Experiments were conducted at the Dachau concentration camp to help German pilots cope with the low pressure at altitude. Dr. Sigmund Rascher oversaw a series of experiments. In a letter addressed to the Reichsführer SS Heinrich Himmler, he described the results of an experiment in a low-pressure chamber simulating conditions at altitudes of up to 21,000 meters.

Dr. From a letter from Rascher to Heinrich Himmler:

“Only long-term experiments at altitudes above 10.5 km led to death. The third such experiment was so extraordinary that I summoned the SS camp doctor as a witness. It was a long experiment without oxygen, at an altitude of 12 kilometers, on a 37-year-old Jew in good health. .

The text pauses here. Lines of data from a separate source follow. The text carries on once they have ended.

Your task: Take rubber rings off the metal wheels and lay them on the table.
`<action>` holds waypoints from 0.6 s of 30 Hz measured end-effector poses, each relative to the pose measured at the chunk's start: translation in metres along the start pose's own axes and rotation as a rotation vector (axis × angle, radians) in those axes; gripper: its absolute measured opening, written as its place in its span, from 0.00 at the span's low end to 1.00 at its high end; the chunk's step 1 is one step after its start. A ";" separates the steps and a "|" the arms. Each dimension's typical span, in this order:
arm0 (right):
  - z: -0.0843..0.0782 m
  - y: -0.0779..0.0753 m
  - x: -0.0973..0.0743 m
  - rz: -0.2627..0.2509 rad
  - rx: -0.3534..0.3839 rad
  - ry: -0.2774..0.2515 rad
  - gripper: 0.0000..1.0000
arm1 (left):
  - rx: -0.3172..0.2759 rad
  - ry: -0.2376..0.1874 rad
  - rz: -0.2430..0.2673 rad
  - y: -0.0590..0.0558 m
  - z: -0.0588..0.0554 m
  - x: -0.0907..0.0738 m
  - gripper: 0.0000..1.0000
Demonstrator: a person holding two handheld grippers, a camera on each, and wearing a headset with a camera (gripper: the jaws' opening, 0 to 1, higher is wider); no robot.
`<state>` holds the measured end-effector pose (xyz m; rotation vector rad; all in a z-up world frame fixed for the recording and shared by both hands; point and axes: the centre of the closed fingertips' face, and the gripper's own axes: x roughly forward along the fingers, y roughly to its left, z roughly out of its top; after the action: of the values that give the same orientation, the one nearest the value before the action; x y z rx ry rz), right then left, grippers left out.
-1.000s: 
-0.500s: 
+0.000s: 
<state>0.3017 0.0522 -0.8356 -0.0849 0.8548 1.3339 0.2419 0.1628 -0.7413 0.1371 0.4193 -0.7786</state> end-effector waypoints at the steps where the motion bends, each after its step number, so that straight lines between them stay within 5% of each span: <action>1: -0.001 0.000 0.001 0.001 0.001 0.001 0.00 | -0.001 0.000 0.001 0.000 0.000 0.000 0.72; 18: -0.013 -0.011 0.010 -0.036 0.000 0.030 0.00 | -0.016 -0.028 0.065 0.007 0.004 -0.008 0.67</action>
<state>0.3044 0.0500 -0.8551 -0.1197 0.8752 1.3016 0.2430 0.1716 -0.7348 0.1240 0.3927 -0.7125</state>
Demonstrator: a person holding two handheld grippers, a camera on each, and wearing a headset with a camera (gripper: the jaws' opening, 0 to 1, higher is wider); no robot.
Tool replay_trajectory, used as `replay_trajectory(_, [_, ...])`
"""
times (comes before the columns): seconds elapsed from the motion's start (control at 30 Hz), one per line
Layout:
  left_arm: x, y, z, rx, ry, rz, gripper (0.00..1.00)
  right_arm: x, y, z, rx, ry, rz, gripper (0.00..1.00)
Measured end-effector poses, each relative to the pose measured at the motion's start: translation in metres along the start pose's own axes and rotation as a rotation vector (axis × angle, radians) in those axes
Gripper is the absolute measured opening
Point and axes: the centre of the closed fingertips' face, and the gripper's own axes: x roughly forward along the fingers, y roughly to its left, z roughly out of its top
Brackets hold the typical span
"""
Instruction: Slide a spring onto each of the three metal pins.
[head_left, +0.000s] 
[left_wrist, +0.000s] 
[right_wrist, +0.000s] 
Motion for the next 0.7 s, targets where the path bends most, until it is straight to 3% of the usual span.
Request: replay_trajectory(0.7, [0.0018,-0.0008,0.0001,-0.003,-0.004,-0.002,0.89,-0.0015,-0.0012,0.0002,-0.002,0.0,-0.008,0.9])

Breathing continued for 30 minutes. After 4 minutes the subject began to sweat and shake his head, after 5 minutes convulsions began, between 6 and 10 minutes breathing accelerated and the subject lost consciousness. Between 11 and 30 minutes, breathing slowed to three breaths per minute, stopping completely.

The strongest cyanosis, which developed in the process, appeared foam in the mouth.

After respiratory arrest, the ECG continued to record until the heart stopped completely. Autopsy was started ½ hour after respiration stopped.

After this letter, Himmler ordered the doctor to continue his experiments and try to “bring these people back to life.” If the victim was able to be brought back to life, he was “pardoned” and allowed to remain in the concentration camp for life without being gassed.

During the Second World War, the prisoners of the Nazi concentration camps were not only subjected to unbearable physical labor, starvation and brutal abuse, but also became victims of the terrible experiments of German doctors. About experiments on concentration camp prisoners – in the material “socialbites.ca”.